Requirement: Author and reviewer MUST differ. Auth, security, tenant, secrets, and data-integrity surfaces MUST receive mandatory SecReview. Certifier is the final quality gate after remediation.

Acceptance:

  • Gate tests reject author self-review and missing required SecReview.
  • Certifier receives complete traceability/evidence and returns pass/reject/escalate.
  • A Certifier pass does not grant merge authority.

REQ-REC-001 — Recovery posture validation

Requirement: A deployment MUST select a validated Lite, Standard, or High-assurance posture and MAY override only recovery knobs.

Acceptance:

  • Runtime invokes normative validateRecoveryPostureV1, not shape-only JSON Schema validation.
  • Validator rejects PITR/WAL mismatch, impossible RPO, unknown fields, non-encrypted/non-separated storage, and weakened High-assurance values.
  • A bounded recovery/infra slice owns parser wiring, override audit, mechanism verification, restore test, and break-glass evidence.
  • High-assurance defaults equal RPO 15m/RTO 4h, encrypted off-cluster WAL every 5m, 35d PITR, daily base backup, monthly restore test, and quarterly break-glass.

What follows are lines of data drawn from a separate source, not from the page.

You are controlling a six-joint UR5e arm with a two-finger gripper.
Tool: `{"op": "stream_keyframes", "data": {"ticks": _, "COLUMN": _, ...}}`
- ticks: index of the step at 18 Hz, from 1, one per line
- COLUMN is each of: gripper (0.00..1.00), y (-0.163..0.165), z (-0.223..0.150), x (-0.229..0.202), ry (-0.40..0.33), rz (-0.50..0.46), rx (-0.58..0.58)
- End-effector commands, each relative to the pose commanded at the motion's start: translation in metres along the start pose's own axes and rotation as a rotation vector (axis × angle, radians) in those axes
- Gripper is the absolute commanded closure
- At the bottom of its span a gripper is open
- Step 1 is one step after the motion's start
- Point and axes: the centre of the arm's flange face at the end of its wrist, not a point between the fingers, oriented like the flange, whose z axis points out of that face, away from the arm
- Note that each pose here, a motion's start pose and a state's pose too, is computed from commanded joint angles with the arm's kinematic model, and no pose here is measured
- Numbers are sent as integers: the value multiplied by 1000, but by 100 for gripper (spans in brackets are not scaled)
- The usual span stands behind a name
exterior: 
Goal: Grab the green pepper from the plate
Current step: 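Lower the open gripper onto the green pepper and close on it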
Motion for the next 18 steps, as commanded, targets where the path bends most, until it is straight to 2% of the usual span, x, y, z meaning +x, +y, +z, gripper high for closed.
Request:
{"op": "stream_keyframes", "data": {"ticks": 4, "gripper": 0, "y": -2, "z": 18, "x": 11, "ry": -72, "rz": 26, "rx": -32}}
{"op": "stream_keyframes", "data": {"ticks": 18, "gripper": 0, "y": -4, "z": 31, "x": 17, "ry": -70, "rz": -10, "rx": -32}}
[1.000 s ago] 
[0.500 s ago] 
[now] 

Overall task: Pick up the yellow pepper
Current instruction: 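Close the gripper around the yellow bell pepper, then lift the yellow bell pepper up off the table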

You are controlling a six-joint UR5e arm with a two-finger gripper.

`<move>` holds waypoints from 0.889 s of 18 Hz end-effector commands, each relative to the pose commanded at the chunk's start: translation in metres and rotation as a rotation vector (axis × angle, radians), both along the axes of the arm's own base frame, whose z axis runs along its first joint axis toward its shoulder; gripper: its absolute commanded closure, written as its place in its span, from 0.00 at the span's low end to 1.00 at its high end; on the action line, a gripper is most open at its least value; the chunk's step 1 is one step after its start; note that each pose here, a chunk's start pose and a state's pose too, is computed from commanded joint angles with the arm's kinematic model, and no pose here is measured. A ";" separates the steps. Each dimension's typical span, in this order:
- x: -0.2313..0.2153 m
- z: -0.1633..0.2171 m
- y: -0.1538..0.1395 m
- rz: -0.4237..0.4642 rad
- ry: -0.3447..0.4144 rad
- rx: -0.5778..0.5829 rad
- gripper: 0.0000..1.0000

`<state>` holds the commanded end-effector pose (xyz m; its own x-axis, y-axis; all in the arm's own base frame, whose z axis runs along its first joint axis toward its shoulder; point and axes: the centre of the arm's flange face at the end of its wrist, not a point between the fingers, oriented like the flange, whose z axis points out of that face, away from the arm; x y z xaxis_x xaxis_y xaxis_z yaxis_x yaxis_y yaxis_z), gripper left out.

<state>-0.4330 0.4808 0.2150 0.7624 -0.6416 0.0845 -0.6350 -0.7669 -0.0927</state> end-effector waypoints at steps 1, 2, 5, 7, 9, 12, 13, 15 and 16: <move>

REQ-MIG-001 — One-way shadow migration

Requirement: Migration from jarvis-brain/Vikunja MUST use inventory, immutable source snapshots/checksums, one-way shadow import, read reconciliation, write freeze, final delta, cutover, and read-only stabilization. Dual writes are forbidden.

Acceptance:

  • P0 publishes the current origin/main field-by-field expand/backfill/compatibility/switch/contract map before any schema lane starts.
  • Legacy columns remain in the unified Drizzle declaration for the entire expand/N-1 window.
  • Dry-run/apply/verify modes are idempotent and workspace-safe.
  • Import lineage preserves source system/key/file/checksum/batch and rejected-record reports.
  • Empty DB, production-shape, partial-resume, downgrade/rollback, status-shadow, workspace-backfill, and mission_tasks.status retirement tests pass.
  • Shadow records cannot auto-dispatch.

REQ-MIG-002 — Cutover and rollback safety

Requirement: Cutover MUST disable legacy writers and switch all clients to Gateway. Before first DB mutation rollback may switch authority back; afterward rollback requires freeze, DB-delta export/reconciliation, and owner decision.

Acceptance:

  • Process inventory proves no active jarvis-brain/Vikunja project/task writer.
  • Cutover rehearsal meets signed reconciliation thresholds.
  • No reverse and forward sync run concurrently.

6. Explicit non-goals

The P0P3 canon does not authorize:

  • replacing Gitea issue/PR storage;
  • calendar, email, GLPI cache, CRM, billing, time tracking, or personal-brain migration;
  • arbitrary custom workflows/statuses/fields;
  • a writable offline/file/Valkey/browser fallback;
  • direct client database access;
  • LLM scheduling or autonomous scope invention;
  • Coordinator gate waiver, certification, merge, release, or provider issue closure;
  • Certifier merge authority;
  • full mission designer, portfolio analytics, critical-path UX, or advanced board customization in the thin MVP;
  • P4/P5 features unless separately released.

7. Global release evidence

P0P3 may close only when requirements traceability maps every requirement above to automated and situational evidence, including cross-workspace denials, DB/Valkey fault injection, concurrent leases, stale fencing, generated-file immutability, UI conflict/reconnect behavior, migration reconciliation, independent review, mandatory SecReview, and final Certifier evidence.